"Belgrade has confirmed that it is what it has always been – a true Balkan metropolis. It is to the Balkans what London is to Europe and New York to the world. Belgrade is the business and cultural centre of this part of Europe, a place where Serbs return to from abroad and people from outside Serbia take residence in," Deputy Mayor of Belgrade, Goran Vesić, said.
"In order to ensure that our capital stays what it is and improves, we need ideas, efforts put in, responsible city management, and adding a new 'planned' item to each ticked 'completed' box. That is what you call vision," Vesić added.
Past results provide the best encouragement for believing in new plans. The five sites where this interview was conducted should testify to both. The conversation is divided into five important sections: investments; infrastructural projects; public spaces; green spaces; and cultural heritage.
THE BELGRADE TOWER – On investments
'The Belgrade Waterfront project wouldn't be rejected by either London, Paris, or Berlin.'
"On the topic of Belgrade's development, I think no place is better than the Belgrade Waterfront's Belgrade Tower. When it is completed – by the end of next year – the Belgrade Tower will have 43 stories, making it the tallest building in the Balkans," Vesić said. We were on the 28th floor of the Belgrade Tower, and the view was magnificent.
"Belgrade has always had the tallest buildings in the Balkans. For example, the Albania Palace, erected just before the start of World War II, was the tallest building in the Balkans with its 13 stories. After World War II, the 23-story Belgrade Palace was built and was the tallest in the Balkans at the time. In the meantime, other cities developed as our city stagnated due to the wars. With the Belgrade Tower, we're taking the lead again, and we're back where we rightfully belong – we're the best in the Balkans," Vesić said.
The fact that a mere five years ago this was a run-down area cannot be overlooked.

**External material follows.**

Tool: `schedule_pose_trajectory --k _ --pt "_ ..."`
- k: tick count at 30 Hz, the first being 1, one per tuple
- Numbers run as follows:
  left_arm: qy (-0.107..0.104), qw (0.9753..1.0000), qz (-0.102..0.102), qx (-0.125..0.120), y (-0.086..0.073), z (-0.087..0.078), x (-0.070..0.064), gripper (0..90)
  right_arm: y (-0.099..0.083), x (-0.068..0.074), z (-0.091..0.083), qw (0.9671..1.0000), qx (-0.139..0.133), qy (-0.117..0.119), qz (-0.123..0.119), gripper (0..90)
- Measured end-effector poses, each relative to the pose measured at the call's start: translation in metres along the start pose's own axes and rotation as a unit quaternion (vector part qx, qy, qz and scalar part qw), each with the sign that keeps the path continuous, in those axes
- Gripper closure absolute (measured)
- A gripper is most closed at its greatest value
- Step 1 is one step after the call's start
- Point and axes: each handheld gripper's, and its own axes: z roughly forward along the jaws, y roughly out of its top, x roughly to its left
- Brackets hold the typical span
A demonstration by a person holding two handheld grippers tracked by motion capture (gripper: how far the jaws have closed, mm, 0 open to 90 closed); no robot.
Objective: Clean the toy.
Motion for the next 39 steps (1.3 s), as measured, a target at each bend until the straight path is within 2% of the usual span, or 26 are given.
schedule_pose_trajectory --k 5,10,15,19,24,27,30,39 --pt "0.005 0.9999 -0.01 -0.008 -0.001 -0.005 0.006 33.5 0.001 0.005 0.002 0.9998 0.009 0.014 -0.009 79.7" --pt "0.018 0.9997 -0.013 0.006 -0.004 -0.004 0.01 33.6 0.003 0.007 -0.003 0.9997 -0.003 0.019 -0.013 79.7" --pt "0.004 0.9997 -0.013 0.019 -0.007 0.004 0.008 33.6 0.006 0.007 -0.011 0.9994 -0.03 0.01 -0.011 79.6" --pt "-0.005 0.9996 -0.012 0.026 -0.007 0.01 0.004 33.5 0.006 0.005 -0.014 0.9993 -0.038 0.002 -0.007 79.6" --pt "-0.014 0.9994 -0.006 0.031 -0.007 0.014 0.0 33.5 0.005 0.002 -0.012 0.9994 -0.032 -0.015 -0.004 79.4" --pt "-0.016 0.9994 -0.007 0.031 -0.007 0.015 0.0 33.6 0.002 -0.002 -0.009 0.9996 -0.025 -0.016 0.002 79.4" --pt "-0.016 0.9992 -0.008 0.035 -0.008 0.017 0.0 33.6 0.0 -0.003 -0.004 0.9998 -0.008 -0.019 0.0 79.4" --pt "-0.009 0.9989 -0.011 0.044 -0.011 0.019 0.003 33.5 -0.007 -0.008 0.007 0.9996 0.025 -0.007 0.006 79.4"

"This was one of the ugliest areas in the city, with railroad tracks, no sewage, the rats, the old railroad cars, and people living in very poor conditions. Today, a completely new city is being born here. At the moment, 1,850 workers are employed on the Belgrade Waterfront project. Moreover, 878 apartments have been completed and have tenants now; a 300,000-square meter shopping mall has also been now completed; and an additional 2,300 apartments and 260 hotel rooms are being built.
"This marks a profound change in the investment climate in Serbia, as this is the biggest European project in the area of apartment building. The sort of project that wouldn't be rejected by either London, Paris, or Berlin. That's why Belgrade is a city where people from Arab countries, Turkey, Russia, and all the countries of the former Yugoslavia buy apartments," Vesić said. He then added that construction permits were issued for over a million square meters for four years running. In 2011, the figure stood at 197,000 square meters, in 2012 it was 242,000, and in 2014 app. 276,000.
THE BELGRADE BYPASS
On infrastructural projects
Alleviating traffic congestion: 'The highway through Belgrade will turn into a city boulevard.'
The Belgrade Bypass is our second-biggest infrastructural project, following the Belgrade Subway. It is 69 kilometres long in total, of which 47 kilometres are under construction at the moment, to be followed by the remaining section from Bubanj Potok to Pančevo. "Believe it or not, this bypass has been 27 years in the making, and over 60 percent has been completed in the past couple of years. Currently, sections 4, 5, and 6 are being constructed. Section 4 runs from the Ostružnica Bridge to the Orlovača Interchange and is 7.7 kilometres long; then we have the section from the Orlovača interchange to Straževica, 3.1 kilometres in length; and the last section runs from the Straževica Tunnel to Bubanj Potok and is 9.6 kilometres long," Vesić said.
The section between the Ostružnica Bridge and Bubanj Potok has 79 bridges and is about 3.1 kilometres in length. Four tunnels are also being constructed – the Železnik, Straževica, Lipik, and Beli Potok tunnels.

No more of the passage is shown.